IL 10 gennaio 2023 è stata pubblicata una mia intervista su La Nazione a proposito della rivolta brasiliana a favore di Bolsonaro, che è tranquillamente in Usa. Devo dire grazie @Marcella Cocchi per avermi dato l’opportunità di riflettere su un concetto che fino ad ora, è stato per me solo intuitivo, ma non studiato a fondo che è quello di censura rispetto alle fake news. Non essendo italiano ho forse abusato della parola e del concetto, come mi ha fatto notare l’amico sociologo ed esperto di cittadinanza digitale, professore Massimo Di Felice.
Con l’articolo “Rabbia scatenata dall’odio sociale – Serve anti fake news” do il via a considerazioni importanti sul piano sia politico che epistemologico, meriterebbero una discussione estesa a decisori e anche a programmatori di risposte alle fake news. In questo caso particolare il medium è veramente il messaggio e la problematica dovrebbe portare sull’impatto del medium e non solo del contenuto!

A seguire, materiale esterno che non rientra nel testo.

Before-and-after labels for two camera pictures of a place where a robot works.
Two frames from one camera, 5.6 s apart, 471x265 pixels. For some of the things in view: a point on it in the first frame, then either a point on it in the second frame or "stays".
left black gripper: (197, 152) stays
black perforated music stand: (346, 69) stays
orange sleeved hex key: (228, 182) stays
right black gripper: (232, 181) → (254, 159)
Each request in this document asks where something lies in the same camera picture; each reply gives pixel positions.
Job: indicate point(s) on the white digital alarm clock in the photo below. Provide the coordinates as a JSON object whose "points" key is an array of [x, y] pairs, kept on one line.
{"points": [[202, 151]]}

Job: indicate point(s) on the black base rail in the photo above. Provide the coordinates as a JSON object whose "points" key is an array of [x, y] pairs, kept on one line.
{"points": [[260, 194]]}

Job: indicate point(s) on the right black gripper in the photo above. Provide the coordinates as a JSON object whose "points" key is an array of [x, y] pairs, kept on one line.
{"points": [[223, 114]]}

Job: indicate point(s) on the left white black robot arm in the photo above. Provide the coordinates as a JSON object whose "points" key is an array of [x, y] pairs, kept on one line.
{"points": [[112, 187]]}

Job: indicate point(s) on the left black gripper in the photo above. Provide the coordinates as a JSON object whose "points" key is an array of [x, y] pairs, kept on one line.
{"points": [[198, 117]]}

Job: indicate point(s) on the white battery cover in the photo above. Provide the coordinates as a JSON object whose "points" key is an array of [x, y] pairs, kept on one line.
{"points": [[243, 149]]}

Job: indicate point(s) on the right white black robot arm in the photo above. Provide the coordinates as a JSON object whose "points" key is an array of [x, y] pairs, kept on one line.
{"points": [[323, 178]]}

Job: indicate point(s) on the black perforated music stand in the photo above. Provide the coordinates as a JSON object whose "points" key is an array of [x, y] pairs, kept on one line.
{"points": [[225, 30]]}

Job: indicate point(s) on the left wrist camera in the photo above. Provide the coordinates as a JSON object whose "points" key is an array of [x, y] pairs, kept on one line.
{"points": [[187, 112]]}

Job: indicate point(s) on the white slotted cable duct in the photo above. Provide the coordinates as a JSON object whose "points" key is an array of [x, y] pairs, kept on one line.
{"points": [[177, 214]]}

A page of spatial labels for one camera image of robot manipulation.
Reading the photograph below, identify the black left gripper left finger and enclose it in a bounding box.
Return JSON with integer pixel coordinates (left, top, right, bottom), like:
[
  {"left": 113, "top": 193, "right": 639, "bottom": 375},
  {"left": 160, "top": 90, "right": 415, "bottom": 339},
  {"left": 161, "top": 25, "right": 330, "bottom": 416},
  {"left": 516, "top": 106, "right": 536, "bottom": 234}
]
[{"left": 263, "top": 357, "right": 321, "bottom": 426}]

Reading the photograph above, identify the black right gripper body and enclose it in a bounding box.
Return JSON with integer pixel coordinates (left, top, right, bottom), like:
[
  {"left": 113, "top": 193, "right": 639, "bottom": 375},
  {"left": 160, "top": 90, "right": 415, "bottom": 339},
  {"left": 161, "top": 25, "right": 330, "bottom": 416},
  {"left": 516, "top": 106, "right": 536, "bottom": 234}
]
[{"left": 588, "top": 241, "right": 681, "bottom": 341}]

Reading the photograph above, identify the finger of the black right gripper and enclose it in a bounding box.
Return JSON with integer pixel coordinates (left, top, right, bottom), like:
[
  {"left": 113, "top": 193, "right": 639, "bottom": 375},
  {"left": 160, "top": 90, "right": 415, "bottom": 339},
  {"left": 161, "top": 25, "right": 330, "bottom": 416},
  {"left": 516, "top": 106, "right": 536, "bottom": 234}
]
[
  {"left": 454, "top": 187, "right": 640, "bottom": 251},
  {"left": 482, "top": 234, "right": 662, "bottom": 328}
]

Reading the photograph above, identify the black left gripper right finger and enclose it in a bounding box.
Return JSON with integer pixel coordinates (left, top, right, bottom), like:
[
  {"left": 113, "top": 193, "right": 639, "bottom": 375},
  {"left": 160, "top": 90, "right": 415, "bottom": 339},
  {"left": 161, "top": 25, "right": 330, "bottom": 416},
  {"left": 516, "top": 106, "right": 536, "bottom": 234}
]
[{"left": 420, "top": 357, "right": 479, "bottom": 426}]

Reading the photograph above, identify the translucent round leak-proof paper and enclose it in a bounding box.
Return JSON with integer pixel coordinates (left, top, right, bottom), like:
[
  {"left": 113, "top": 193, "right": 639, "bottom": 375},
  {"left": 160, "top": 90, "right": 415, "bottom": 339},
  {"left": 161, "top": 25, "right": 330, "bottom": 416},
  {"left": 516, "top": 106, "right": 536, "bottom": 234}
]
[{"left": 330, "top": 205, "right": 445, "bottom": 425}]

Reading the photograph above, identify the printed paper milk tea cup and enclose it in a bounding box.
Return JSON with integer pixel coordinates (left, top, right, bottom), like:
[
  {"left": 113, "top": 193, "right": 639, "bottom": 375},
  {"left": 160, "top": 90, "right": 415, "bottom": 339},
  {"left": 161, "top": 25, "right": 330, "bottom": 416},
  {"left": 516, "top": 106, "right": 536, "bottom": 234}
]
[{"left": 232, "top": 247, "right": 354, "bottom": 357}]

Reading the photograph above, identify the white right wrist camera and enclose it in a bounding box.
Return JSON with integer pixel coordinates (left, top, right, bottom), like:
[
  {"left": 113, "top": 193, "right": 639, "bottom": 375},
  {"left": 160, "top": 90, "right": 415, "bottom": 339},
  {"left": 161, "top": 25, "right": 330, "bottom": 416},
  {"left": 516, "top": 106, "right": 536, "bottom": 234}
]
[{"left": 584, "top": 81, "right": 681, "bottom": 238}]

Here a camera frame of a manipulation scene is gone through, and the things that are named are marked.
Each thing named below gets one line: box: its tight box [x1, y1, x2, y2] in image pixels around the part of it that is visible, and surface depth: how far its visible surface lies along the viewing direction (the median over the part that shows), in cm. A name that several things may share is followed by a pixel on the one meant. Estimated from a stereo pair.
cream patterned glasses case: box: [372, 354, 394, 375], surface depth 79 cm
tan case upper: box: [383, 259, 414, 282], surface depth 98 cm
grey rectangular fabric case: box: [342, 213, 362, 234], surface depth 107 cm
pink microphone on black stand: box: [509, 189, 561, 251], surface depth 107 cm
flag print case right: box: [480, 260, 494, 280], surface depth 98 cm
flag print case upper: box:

Siamo d’accordo con Marcella Cocchi quando mi dice che “il discorso delicato sulla censura si può prestare a fraintendimenti se reso nella misura contenuta dell’intervista di un quotidiano ed anche che c’è necessità di intervenire in qualche modo per prevenire gli effetti delle informazioni non verificate e delle falsità”. E’ mia intenzione continuare con Media Duemila e l’Osservatorio TuttiMedia, ambienti di cui mi onoro di fare parte, il mio pensiero sulla censura perché la parola è associata a una tendenza di governi estremisti a controllare l’informazione con un’azione di forza. Oggi il nuovo contesto è la cultura digitale che consente la creazione e la distribuzione istantanea di informazioni senza le garanzie convenzionali di verifica fattuale e scientifica, o le barriere del ritardo temporale che consentivano e continuerebbero a consentire risposte controfattuali in modo da mantenere vivo e aperto il dialogo sociale. La questione della velocità e della non verificabilità richiede un nuovo approccio utile al mantenimento dell’equilibrio del discorso sociale.

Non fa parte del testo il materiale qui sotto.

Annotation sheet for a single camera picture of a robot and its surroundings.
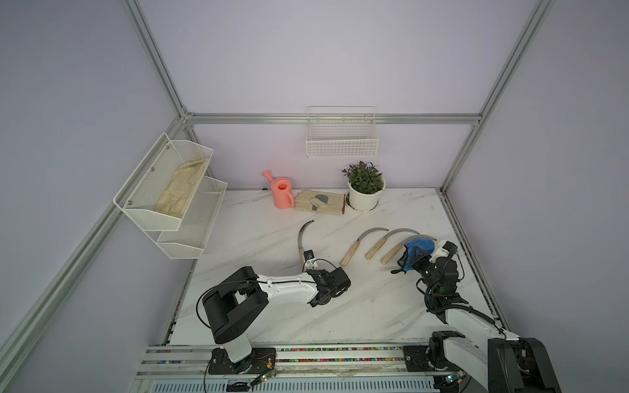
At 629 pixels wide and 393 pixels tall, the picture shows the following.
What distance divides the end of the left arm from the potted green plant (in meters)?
0.43

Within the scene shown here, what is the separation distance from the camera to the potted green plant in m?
1.03

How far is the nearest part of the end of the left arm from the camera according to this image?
0.64 metres
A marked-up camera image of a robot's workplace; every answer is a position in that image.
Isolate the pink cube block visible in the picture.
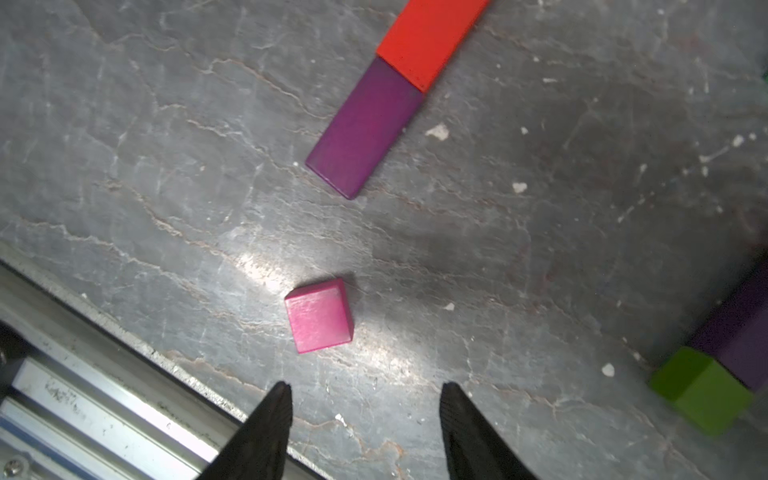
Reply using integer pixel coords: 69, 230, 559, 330
284, 278, 354, 354

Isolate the red rectangular block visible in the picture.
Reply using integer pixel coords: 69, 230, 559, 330
376, 0, 489, 93

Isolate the metal rail frame front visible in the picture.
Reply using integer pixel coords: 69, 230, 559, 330
1, 245, 322, 479

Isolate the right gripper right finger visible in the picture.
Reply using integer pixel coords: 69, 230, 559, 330
439, 382, 537, 480

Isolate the green cube block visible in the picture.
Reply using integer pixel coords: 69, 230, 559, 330
649, 346, 754, 436

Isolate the purple rectangular block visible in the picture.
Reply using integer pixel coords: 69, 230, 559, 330
688, 262, 767, 392
306, 57, 424, 200

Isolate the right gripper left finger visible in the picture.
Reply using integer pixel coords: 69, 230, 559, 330
197, 381, 293, 480

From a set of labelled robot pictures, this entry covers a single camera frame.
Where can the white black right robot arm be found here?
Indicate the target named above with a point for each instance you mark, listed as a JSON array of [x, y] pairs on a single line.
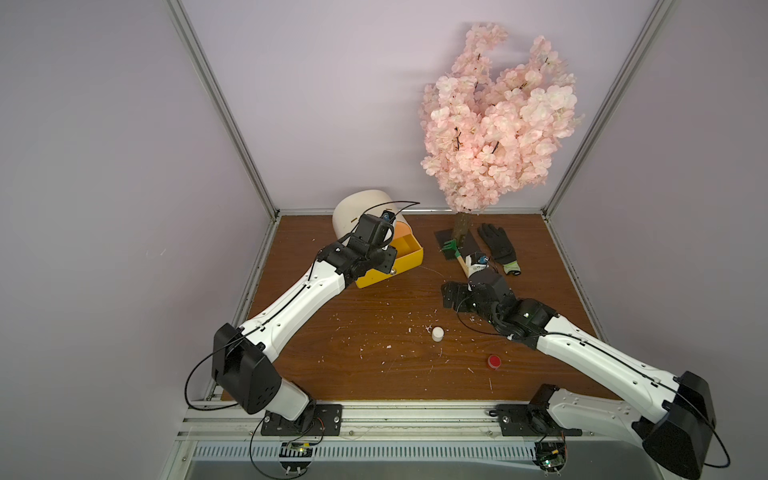
[[671, 417]]

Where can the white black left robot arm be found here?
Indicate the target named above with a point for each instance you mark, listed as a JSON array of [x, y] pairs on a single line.
[[243, 357]]

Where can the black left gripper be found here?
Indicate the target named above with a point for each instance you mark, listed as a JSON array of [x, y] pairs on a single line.
[[389, 254]]

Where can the control board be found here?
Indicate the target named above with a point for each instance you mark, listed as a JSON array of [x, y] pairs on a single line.
[[295, 458], [550, 457]]

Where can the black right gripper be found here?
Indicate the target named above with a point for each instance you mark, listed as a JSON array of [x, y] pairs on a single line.
[[466, 264]]

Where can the cream round drawer cabinet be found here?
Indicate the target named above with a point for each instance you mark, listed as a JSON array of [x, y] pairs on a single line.
[[367, 202]]

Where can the black work glove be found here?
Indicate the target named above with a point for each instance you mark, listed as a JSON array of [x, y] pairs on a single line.
[[501, 248]]

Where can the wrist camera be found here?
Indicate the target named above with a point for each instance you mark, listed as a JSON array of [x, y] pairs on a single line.
[[475, 263], [388, 216]]

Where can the white paint can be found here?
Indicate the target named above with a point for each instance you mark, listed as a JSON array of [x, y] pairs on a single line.
[[437, 334]]

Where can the orange top drawer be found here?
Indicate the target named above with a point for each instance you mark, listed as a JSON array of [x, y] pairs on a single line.
[[401, 229]]

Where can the yellow drawer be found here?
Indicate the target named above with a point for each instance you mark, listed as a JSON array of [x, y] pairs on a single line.
[[410, 254]]

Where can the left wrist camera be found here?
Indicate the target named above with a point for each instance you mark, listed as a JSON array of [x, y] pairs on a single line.
[[388, 216]]

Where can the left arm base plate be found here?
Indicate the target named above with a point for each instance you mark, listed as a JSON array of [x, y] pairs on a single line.
[[324, 419]]

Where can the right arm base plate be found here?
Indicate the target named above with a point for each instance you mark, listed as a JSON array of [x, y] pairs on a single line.
[[528, 420]]

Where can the left control board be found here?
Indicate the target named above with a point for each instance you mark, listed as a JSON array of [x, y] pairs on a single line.
[[295, 458]]

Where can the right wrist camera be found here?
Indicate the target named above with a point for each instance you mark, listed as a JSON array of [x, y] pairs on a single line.
[[475, 263]]

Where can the red paint can lower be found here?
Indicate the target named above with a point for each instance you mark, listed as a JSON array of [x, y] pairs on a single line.
[[494, 362]]

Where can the pink cherry blossom tree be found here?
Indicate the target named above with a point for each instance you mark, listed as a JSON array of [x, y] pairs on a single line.
[[488, 135]]

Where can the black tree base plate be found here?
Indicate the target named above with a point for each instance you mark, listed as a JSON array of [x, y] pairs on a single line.
[[470, 244]]

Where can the right control board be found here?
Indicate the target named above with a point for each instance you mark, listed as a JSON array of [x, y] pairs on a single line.
[[550, 457]]

L’Europa sta lavorando, noi tutti esperti stiamo cercando di capire come proteggere l’affidabilità di qualsiasi informazione distribuita digitalmente. Da tempo ripeto che non mi trova d’accordo chi ritiene che le parole sulla rete e su carta determinano gli effetti. Bisogna essere consapevoli che le condizione di produzione e di uso sono radicalmente diverse. Forse alla fine si troverà una soluzione, ma nel frattempo serve una strategia contro le informazioni non verificate che minacciano chiaramente il discorso sociale e un accordo di principio sui concetti fondamentali.

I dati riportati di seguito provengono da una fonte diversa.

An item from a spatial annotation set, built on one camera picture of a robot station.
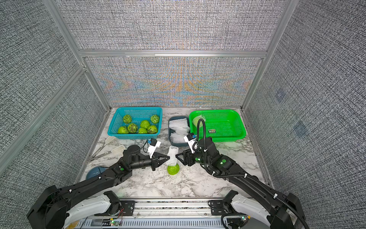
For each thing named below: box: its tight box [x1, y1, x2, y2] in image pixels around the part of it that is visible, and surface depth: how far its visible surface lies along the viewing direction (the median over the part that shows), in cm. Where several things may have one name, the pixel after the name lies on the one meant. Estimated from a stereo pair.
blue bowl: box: [85, 166, 108, 180], surface depth 85 cm
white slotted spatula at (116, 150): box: [90, 145, 126, 161], surface depth 94 cm

La velocità delle trasmissioni online non solo impedisce la dimensione riflessiva della comunicazione sociale, ma accelera e spinge la dimensione emotiva. Ormai la reattività delle persone alle notizie si nutre di indignazione o paura piuttosto che di riflessione, portando a livelli di intensità che eliminano ogni barriera alla violenza, come testimoniano i saccheggi di uffici e sale riunioni del 6 gennaio 2020 a Washington e due anni dopo in Brasile.